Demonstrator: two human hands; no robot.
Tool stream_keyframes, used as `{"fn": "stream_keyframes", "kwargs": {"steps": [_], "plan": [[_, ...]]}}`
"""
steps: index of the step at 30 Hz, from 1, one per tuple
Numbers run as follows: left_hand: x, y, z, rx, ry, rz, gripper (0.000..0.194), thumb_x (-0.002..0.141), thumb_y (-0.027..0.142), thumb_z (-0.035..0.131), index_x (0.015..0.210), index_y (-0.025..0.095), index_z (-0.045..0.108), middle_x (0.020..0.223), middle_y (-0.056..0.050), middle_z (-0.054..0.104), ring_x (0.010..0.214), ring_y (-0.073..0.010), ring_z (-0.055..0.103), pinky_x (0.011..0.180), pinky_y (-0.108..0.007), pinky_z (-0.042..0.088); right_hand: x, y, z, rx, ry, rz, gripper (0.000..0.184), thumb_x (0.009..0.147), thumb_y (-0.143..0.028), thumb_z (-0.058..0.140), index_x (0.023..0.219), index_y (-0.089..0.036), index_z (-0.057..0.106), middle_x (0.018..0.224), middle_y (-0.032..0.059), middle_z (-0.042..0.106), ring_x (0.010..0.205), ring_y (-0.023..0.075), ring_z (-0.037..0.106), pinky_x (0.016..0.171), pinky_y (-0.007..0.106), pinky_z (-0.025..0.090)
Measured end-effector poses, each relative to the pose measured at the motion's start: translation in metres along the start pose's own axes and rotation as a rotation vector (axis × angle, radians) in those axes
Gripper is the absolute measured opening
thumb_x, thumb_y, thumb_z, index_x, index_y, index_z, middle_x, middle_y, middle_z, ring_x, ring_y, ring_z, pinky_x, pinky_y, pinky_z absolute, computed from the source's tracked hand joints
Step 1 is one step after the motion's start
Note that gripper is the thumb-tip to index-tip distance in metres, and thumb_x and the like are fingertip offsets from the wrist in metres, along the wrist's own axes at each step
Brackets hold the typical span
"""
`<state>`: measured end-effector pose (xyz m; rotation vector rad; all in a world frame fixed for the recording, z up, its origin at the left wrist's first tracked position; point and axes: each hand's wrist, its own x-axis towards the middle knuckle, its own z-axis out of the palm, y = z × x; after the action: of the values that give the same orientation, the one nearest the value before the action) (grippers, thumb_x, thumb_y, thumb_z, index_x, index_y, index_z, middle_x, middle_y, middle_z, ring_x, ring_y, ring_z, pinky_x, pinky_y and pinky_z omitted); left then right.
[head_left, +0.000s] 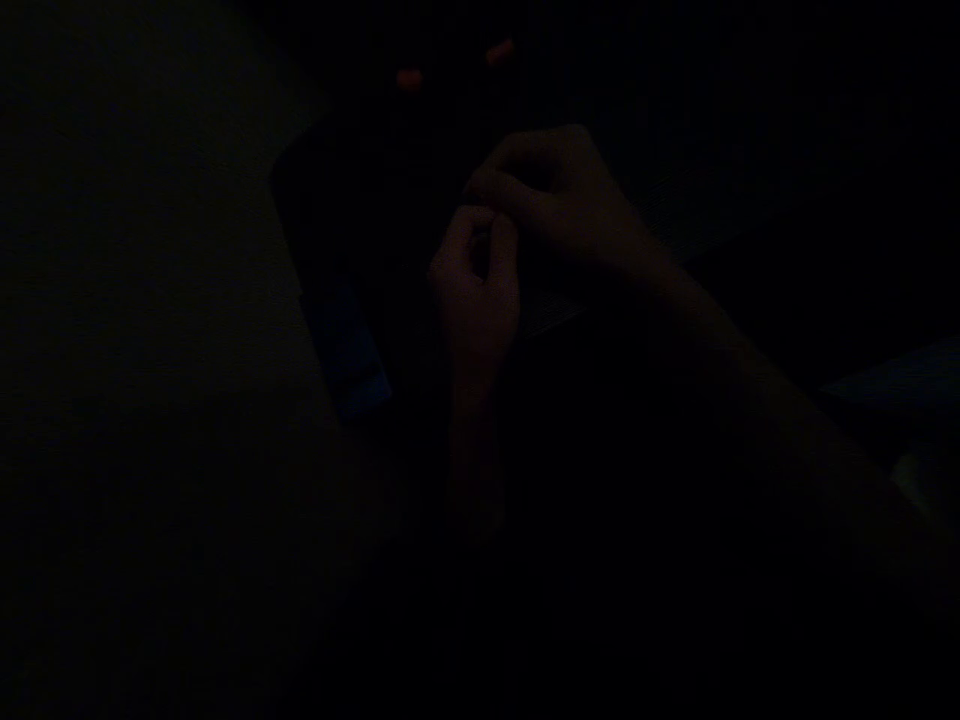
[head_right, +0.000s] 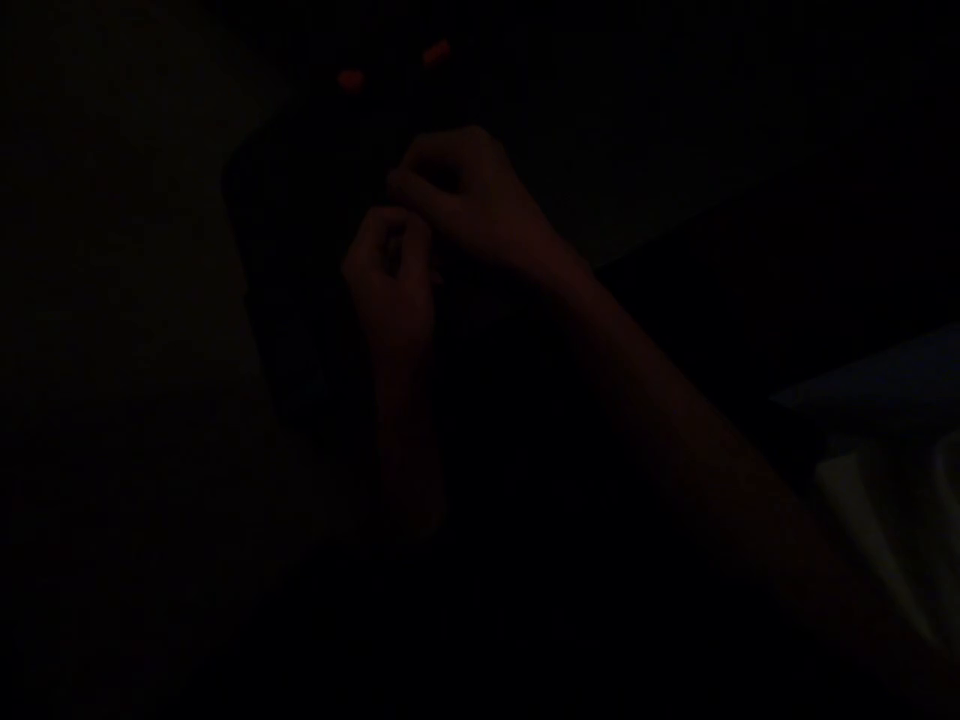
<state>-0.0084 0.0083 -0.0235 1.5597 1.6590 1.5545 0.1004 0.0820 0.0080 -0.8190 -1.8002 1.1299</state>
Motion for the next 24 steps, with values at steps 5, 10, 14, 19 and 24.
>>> {"fn": "stream_keyframes", "kwargs": {"steps": [5, 10, 14, 19, 24], "plan": [[0.0003, 0.0014, -0.0001, -0.029, 0.004, -0.008, 0.04, 0.097, 0.062, 0.055, 0.084, 0.024, 0.057, 0.077, -0.001, 0.061, 0.078, -0.0185, 0.064, 0.067, -0.03, 0.052, -0.0004, 0.0003, -0.0003, -0.012, 0.006, 0.001, 0.02, 0.088, -0.028, 0.062, 0.069, -0.033, 0.069, 0.082, -0.0015, 0.075, 0.087, 0.0262, 0.068, 0.075, 0.038, 0.047], [0.0007, 0.0025, -0.001, -0.037, 0.002, -0.054, 0.036, 0.096, 0.058, 0.059, 0.083, 0.025, 0.058, 0.079, -0.001, 0.063, 0.08, -0.0193, 0.065, 0.067, -0.031, 0.053, -0.0009, 0.0012, -0.0008, -0.001, -0.013, -0.022, 0.021, 0.09, -0.026, 0.061, 0.071, -0.033, 0.07, 0.084, -0.0025, 0.075, 0.089, 0.0256, 0.069, 0.078, 0.038, 0.048], [0.0006, 0.0012, -0.0007, -0.039, 0.003, -0.026, 0.034, 0.098, 0.057, 0.057, 0.083, 0.026, 0.058, 0.079, -0.001, 0.065, 0.08, -0.0193, 0.065, 0.066, -0.031, 0.051, -0.0012, 0.0011, -0.0007, -0.003, -0.004, -0.028, 0.022, 0.09, -0.024, 0.061, 0.072, -0.031, 0.07, 0.085, -0.0019, 0.075, 0.089, 0.0252, 0.069, 0.077, 0.037, 0.049], [0.0005, 0.0021, -0.0002, -0.019, 0.009, -0.027, 0.038, 0.097, 0.061, 0.056, 0.083, 0.026, 0.057, 0.078, 0.0, 0.065, 0.08, -0.0193, 0.064, 0.065, -0.031, 0.049, -0.0017, 0.0001, -0.0001, -0.012, 0.002, -0.041, 0.021, 0.091, -0.019, 0.06, 0.076, -0.027, 0.072, 0.087, 0.0005, 0.076, 0.09, 0.0257, 0.07, 0.079, 0.038, 0.05], [-0.0003, 0.0059, -0.0009, -0.039, 0.004, -0.059, 0.041, 0.095, 0.065, 0.056, 0.083, 0.026, 0.057, 0.075, 0.0, 0.063, 0.079, -0.0197, 0.062, 0.065, -0.033, 0.048, -0.0007, 0.0006, -0.0001, -0.018, 0.001, -0.049, 0.021, 0.091, -0.02, 0.062, 0.073, -0.029, 0.07, 0.085, -0.0007, 0.076, 0.089, 0.0252, 0.071, 0.078, 0.037, 0.05]]}}
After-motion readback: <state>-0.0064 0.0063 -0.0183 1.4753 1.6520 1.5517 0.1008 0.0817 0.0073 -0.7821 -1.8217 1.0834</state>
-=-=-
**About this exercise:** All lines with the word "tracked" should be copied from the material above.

**Task answer:**
thumb_x, thumb_y, thumb_z, index_x, index_y, index_z, middle_x, middle_y, middle_z, ring_x, ring_y, ring_z, pinky_x, pinky_y, pinky_z absolute, computed from the source's tracked hand joints
`<state>`: measured end-effector pose (xyz m; rotation vector rad; all in a world frame fixed for the recording, z up, its origin at the left wrist's first tracked position; point and axes: each hand's wrist, its own x-axis towards the middle knuckle, its own z-axis out of the palm, y = z × x; after the action: of the values that give the same orientation, the one nearest the value before the action) (grippers, thumb_x, thumb_y, thumb_z, index_x, index_y, index_z, middle_x, middle_y, middle_z, ring_x, ring_y, ring_z, pinky_x, pinky_y and pinky_z omitted); left then right.

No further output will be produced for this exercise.